The Twilight Zone


Some of you may be aware that for the first time a full length film has been made about the experience of living with ME, and how society and the medical profession see those patients with ME. I have not yet seen the full film, but the three times I have watched the trailer, I have had tears streaming down my face. It is heart-rending to see film of her before the illness- she is running around on home movie footage, scuba diving, and on her wedding day....then her words: ' I thought I would have longer..'

I have never seen 'my' story on a film before. It upset me more than I can say to see ME from the outside looking in. I thought I would have longer too...

The Jen Brea documentary 'Unrest' will be released in the UK in the Autumn. It has already been heaped with awards in a variety of film festivals in different countries. Jen was a Ph.d student at Harvard University when she became suddenly ill with a high fever and became bedridden. She was initially diagnosed with conversion disorder, and eventually with Myalgic encephalomyelitis. Her own treatment ( both in terms of the medical provision she received and how Drs treated her), prompted her to tell her own story..In 2013 she began making a documentary from bed about her experiences, and also to express the lives and thoughts of the friends with ME that she made via Skype.

As a gifted and exceptionally articulate young woman she has bought discussions about ME into the public arena and has been almost universally ( silently) applauded by ME patients worldwide.  Jen has a wonderful way of public speaking and of raising issues that have not been discussed ( ever) in such a high profile way. Her TED talk crashed the internet, and it is wonderfully expressed....and please remember- Brea is doing all this whilst feeling horrendously ill and exhausted. I urge you to watch this- people need to know how serious this illness is. That is the only way we will get the adequate funding that is needed for research that will discover the bio-marker and lead to effective treatments.

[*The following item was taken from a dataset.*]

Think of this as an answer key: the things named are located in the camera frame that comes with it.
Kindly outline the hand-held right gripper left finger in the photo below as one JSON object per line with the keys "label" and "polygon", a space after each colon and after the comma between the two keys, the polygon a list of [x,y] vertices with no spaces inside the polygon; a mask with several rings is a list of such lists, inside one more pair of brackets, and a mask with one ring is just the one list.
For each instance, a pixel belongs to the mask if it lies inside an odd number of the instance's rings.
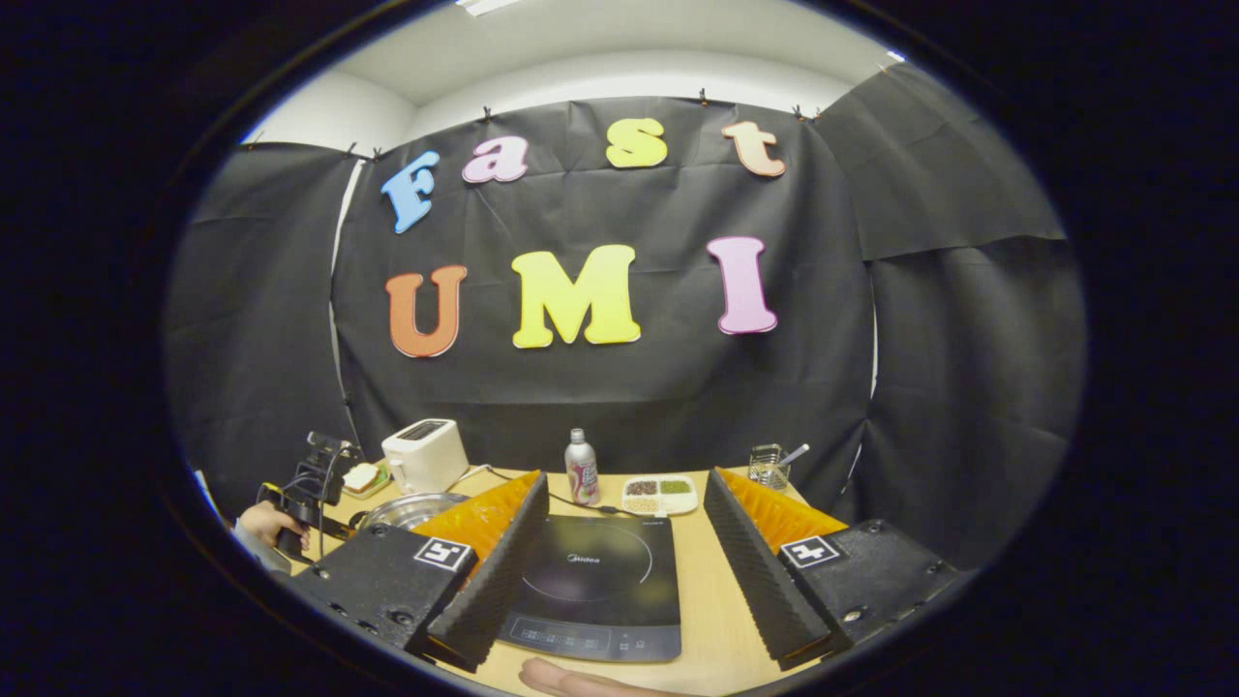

https://www.youtube.com/watch?v=Fb3yp4uJhq0&t=868s

If you are reading this and you have any one of a number of chronic, but poorly researched and understood conditions, you will no doubt have your own horror stories about physicians. Doctors are not intellectually or emotionally prepared to fail at what they do, and it manages to be both shocking, yet not surprising, to see the attitude of medics change when it is understood that your ailments are not acute, but chronic.  We are the patients who have to have the news broken to us, that we are not going to get better- that is not why Doctors spend years training. They train in order to cure people- we make them crash up against their limitations.

Many conditions we now understand to be physical, were originally thought of as psychological: asthma, arthritis, MS, epilepsy...

Many who live with ME, exist in a twilight world of solitude, drawn curtains and no light at the end of a very long tunnel. With no treatment offered in the UK other than CBT and graded exercise ( almost guaranteed to cause patients to crash- and I speak from experience.) patients are assumed to have developed this illness to serve our own purposes...and are refusing to get well.

I hope I live long enough to see attitudes, research funds, and effective diagnosis available to patients with ME. In the meantime, watch the trailer and await, what sounds to be a very interesting film, made by a very courageous woman.